◆ **Exercise objective**: Give again, word for word, each line below starting at the one that contains "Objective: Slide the" and ending at the one that contains "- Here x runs".

◆ **Source data**:
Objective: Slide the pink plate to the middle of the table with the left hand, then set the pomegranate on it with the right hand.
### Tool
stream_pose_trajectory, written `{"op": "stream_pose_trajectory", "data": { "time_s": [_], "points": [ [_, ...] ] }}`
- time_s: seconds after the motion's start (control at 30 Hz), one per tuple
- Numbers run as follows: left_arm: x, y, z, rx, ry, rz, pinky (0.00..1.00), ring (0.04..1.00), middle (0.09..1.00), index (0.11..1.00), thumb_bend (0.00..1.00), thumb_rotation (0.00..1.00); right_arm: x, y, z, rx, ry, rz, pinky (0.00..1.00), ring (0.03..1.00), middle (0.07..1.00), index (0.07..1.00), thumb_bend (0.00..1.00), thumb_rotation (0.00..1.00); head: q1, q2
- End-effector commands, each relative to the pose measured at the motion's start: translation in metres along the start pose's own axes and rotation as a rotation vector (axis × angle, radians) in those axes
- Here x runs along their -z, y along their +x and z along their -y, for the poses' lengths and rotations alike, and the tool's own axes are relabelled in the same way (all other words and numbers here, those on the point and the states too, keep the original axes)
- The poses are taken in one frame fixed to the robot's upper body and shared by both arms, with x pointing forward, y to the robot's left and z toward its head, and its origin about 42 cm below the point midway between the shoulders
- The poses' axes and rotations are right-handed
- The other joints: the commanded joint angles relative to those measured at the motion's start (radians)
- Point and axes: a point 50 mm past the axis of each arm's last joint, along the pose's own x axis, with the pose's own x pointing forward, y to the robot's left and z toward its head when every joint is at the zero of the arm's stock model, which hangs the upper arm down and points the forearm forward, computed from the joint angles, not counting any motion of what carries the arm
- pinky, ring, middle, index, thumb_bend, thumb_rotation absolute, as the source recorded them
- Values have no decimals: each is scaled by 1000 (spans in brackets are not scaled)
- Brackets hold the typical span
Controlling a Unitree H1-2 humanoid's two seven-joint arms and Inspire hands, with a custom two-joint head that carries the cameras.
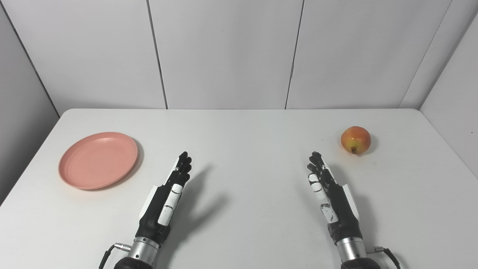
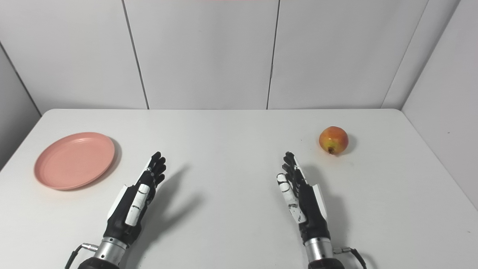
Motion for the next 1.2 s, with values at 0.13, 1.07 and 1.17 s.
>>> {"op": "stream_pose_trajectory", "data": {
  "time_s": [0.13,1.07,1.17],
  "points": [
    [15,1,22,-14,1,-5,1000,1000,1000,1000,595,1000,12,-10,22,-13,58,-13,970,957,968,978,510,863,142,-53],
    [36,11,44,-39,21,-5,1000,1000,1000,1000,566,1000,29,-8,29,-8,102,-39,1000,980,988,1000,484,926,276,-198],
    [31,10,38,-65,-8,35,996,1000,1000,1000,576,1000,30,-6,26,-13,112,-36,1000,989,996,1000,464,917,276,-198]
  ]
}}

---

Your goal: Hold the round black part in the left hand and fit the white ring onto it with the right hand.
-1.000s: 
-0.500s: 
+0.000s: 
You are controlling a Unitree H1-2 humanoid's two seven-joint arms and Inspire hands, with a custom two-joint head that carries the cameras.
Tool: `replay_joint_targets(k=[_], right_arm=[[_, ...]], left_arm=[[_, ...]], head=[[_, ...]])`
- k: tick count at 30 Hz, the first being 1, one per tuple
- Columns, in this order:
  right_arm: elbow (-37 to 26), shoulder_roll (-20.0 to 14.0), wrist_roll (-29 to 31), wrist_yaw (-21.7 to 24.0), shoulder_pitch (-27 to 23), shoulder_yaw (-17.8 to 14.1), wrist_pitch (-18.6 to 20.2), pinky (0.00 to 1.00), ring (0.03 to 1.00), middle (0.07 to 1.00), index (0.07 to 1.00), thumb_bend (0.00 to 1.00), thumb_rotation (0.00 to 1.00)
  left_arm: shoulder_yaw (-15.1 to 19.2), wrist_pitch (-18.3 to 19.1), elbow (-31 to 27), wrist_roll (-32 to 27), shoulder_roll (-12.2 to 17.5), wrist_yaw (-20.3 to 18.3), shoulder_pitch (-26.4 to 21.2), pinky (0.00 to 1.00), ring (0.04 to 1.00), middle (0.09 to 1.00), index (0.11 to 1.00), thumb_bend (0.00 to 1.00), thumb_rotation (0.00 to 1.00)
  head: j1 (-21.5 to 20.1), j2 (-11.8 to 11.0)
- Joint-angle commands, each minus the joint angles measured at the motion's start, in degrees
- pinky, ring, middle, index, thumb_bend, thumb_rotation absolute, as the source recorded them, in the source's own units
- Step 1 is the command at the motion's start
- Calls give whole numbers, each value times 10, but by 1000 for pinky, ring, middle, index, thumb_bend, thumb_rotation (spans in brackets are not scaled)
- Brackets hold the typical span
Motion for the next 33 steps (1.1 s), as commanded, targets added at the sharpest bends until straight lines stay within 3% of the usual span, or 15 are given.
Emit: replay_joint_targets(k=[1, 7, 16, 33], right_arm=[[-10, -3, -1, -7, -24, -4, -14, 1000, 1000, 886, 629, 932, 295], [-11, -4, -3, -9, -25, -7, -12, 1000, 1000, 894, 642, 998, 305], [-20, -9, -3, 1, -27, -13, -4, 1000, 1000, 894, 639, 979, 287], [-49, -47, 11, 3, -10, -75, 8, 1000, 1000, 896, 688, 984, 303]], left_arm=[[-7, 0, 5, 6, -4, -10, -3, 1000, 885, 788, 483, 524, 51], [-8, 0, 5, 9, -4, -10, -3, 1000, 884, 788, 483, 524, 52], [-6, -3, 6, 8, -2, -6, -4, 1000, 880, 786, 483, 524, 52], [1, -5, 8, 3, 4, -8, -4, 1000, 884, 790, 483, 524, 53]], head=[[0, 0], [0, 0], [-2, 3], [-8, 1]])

◆ **Response to the task**:
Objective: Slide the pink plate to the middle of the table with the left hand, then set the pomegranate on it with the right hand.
### Tool
stream_pose_trajectory, written `{"op": "stream_pose_trajectory", "data": { "time_s": [_], "points": [ [_, ...] ] }}`
- time_s: seconds after the motion's start (control at 30 Hz), one per tuple
- Numbers run as follows: left_arm: x, y, z, rx, ry, rz, pinky (0.00..1.00), ring (0.04..1.00), middle (0.09..1.00), index (0.11..1.00), thumb_bend (0.00..1.00), thumb_rotation (0.00..1.00); right_arm: x, y, z, rx, ry, rz, pinky (0.00..1.00), ring (0.03..1.00), middle (0.07..1.00), index (0.07..1.00), thumb_bend (0.00..1.00), thumb_rotation (0.00..1.00); head: q1, q2
- End-effector commands, each relative to the pose measured at the motion's start: translation in metres along the start pose's own axes and rotation as a rotation vector (axis × angle, radians) in those axes
- Here x runs along their -z, y along their +x and z along their -y, for the poses' lengths and rotations alike, and the tool's own axes are relabelled in the same way (all other words and numbers here, those on the point and the states too, keep the original axes)

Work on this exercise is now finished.